For every celsius degree of temperature rise in the global climate, an estimated sea level rise of 2.3 meters would occur over the period of 2000 years. This is the conservative estimate taken into account when calculating the impact, but it could be worse if we take the most recent values of global temperature rising.



Thermal expansion

Thermal expansion comes as a consequence of ocean warming, which leads to sea water density decreasing and expanding therefore causing sea level to rise.

Decades ago, thermal expansion affected sea level rising in a major way since the Antarctic and Greenland ice sheets weren’t melting at the current rate. Ice sheet melting has increased significantly during the last years and it is now the biggest factor causing sea level to rise.



Glaciers

To get a better understanding of what causes mountain glaciers to melt, we must first understand how they are formed. Glaciers are formed from snow accumulation that compresses over the years and forms large masses of thick ice. They have the ability to flow like slow rivers and currently occupy 10% of the Earth’s land area, storing 70% of its freshwater.

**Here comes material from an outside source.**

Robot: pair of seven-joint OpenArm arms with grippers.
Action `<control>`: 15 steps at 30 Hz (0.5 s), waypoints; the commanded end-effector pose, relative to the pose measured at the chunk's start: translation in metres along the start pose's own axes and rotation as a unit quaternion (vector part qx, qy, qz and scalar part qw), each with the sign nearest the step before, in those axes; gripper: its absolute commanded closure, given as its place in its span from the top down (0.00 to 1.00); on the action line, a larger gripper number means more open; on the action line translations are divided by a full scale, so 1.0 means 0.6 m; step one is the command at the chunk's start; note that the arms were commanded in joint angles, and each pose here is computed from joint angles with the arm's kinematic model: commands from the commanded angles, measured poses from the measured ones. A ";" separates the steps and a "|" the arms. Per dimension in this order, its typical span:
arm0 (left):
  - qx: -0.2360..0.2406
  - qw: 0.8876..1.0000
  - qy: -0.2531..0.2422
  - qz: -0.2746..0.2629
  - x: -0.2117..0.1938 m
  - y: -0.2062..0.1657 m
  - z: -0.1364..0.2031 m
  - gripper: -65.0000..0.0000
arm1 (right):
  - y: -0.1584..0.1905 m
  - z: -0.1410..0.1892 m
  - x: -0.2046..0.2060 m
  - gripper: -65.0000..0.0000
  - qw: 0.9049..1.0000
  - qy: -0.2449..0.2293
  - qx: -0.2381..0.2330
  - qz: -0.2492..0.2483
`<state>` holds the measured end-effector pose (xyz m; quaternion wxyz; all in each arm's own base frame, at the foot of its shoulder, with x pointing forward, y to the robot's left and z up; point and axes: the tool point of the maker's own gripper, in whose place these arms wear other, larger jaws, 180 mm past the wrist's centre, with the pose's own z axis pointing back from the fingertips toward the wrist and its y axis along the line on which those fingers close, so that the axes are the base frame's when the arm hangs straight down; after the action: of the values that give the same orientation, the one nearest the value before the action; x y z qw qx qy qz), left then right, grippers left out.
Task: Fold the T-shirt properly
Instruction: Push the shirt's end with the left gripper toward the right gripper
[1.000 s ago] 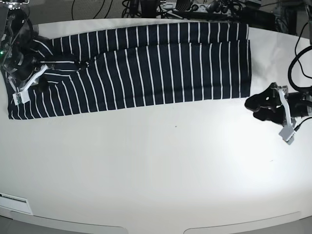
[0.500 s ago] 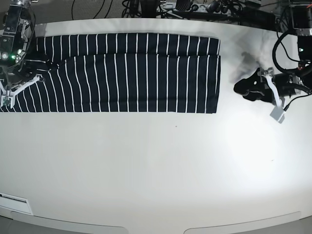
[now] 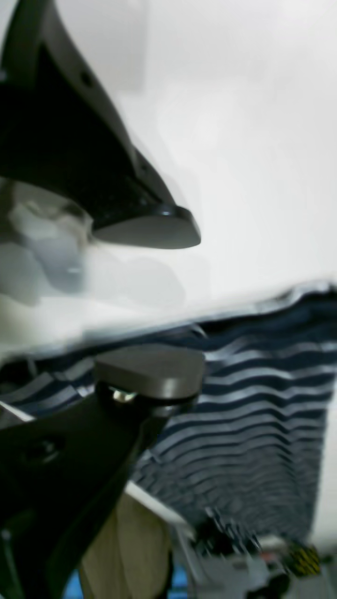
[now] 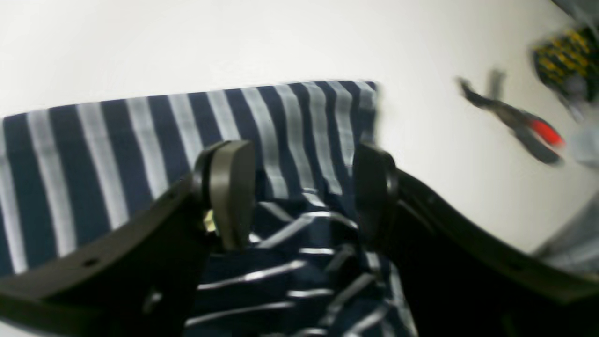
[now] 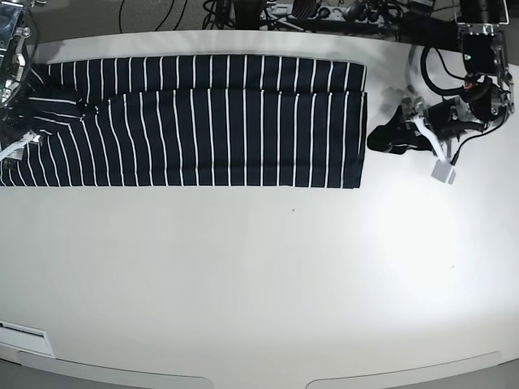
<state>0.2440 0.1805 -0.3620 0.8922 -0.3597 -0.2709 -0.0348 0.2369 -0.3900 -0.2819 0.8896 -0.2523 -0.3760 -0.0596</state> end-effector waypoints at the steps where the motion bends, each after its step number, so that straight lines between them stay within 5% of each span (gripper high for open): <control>1: 0.014 1.000 0.021 0.000 -0.013 0.006 -0.002 0.56 | -0.028 0.009 0.026 0.55 0.999 -0.026 -0.018 -0.001; 15: -0.009 0.998 0.023 0.052 -0.060 -0.057 -0.103 0.56 | -0.112 0.029 0.044 0.55 0.998 -0.037 -0.044 -0.008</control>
<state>0.2494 0.1076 -0.3776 0.8720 -0.4040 -0.2765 0.0057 0.2183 -0.4331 -0.2451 0.8765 -0.2732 -0.3873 -0.0841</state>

Every passing year, snow falls on glaciers increasing their mass during the cold season, and melted water flows away from them during the warmer season. What is happening right now is that there is more meltwater than snow fall so glacier mass is decreasing.

Glacier melt has accounted for 21% of the global sea level rise during the last 20 years and has been forecasted to become the second biggest cause of global sea rising during the 21st century.



Ice sheets

An ice sheet is a glacier mass with a dome-shape which exceeds 50,000 square kilometers. Ice sheets can be found in Greenland and Antarctica. Ice sheet mass loss now dominates sea level rise being the major cause for its acceleration.

The Greenland ice sheet and the West Antarctic ice sheet are especially vulnerable because most of their mass sits on bedrock below sea level. The floating ice sheets are collapsing as the warming ocean is melting them from below, making them potentially unstable. If they were to rapidly collapse, sea levels would rise at a rate not seen since the paleo era.



Ending climate change

In an attempt to put an end to climate change, a legally binding international tractate was adopted by 196 Parties at COP 21 in Paris, on 12 December 2015. This tractate was named The Paris Agreement and it came into force on November 4th, 2016.

The main goal is to limit global warming to below 2 degrees celsius. To reach this goal, countries aim at reducing greenhouse gas emissions and reducing the global climate temperature by mid-century.

The constant burning of fossil fuels is one of the factors that affects the high level of gas emissions and, in consequence, global warming. There is a sense of urge to reduce these greenhouse gas emissions because if we continue adding carbon to the atmosphere at the current rate, we could see the worst effects of global warming sooner than later.